## WHAT TO DO
Say how many lines in the following data hold the word "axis". Write nothing but that number.

[Stored items from a collection]
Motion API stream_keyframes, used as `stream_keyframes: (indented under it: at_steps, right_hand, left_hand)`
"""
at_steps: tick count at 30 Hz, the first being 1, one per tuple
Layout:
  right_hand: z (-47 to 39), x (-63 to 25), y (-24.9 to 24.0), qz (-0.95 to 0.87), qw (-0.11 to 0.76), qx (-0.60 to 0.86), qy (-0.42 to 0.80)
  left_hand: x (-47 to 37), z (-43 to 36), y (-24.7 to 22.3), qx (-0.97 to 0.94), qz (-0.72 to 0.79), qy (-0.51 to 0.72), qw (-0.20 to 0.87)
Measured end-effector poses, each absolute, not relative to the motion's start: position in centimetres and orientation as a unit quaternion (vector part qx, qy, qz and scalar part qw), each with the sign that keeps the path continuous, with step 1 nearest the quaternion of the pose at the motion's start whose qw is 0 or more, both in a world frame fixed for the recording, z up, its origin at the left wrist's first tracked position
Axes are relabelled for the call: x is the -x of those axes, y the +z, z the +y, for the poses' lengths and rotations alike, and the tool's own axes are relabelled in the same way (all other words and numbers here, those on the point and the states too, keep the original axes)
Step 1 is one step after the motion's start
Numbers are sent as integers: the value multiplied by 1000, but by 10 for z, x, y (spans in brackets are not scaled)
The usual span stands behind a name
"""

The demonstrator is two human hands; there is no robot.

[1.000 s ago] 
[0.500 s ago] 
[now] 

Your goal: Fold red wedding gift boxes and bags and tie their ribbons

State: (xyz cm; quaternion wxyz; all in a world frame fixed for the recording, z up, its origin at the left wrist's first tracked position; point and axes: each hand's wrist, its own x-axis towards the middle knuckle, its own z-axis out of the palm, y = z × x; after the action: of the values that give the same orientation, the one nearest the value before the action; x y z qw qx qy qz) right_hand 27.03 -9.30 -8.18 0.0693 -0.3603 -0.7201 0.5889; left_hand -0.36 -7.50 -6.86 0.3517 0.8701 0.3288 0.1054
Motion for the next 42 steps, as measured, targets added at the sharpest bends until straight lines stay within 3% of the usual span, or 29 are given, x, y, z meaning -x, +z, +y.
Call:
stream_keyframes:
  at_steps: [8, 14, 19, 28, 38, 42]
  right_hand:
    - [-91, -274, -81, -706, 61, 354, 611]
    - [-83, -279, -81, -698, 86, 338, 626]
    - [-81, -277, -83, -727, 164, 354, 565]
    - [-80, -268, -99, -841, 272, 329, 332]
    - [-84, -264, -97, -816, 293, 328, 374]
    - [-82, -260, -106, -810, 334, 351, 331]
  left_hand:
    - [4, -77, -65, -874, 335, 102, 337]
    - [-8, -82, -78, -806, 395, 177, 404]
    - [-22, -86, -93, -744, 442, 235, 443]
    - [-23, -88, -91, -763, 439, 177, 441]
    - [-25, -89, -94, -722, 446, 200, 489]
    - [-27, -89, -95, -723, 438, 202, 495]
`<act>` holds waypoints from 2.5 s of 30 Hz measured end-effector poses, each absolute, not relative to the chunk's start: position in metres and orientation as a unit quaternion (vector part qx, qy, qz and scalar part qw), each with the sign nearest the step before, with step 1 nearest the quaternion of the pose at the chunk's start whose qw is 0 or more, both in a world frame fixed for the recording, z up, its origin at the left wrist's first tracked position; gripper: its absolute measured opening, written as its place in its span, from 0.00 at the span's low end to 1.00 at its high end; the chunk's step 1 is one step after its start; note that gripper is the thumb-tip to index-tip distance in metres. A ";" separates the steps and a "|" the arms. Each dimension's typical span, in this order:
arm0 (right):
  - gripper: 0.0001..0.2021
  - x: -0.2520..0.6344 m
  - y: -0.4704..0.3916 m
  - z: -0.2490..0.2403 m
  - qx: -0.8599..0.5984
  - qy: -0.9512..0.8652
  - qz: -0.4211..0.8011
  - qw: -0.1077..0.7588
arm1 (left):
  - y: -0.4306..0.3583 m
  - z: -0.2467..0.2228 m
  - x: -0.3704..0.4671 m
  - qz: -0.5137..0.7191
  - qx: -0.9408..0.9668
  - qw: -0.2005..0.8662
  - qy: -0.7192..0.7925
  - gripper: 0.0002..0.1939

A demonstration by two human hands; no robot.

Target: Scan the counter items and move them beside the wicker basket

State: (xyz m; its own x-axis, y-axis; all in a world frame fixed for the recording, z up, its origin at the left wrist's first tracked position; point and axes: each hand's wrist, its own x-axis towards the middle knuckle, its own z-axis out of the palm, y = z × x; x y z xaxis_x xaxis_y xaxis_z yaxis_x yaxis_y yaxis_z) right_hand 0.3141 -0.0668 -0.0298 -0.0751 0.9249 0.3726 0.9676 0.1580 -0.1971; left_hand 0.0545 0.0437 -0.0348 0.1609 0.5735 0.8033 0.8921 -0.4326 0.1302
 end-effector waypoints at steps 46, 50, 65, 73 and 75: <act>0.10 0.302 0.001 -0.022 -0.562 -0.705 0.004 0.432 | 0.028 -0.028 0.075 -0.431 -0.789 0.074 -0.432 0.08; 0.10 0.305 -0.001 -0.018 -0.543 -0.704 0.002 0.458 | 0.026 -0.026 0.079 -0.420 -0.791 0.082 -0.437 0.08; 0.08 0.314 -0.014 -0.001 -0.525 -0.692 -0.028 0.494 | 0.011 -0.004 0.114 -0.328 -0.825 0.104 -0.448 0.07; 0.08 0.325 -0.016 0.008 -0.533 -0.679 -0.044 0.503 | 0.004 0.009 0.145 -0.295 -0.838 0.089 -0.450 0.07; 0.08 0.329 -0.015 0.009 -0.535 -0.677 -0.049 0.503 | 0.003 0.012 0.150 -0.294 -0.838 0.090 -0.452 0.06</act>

## ANSWER BOX
2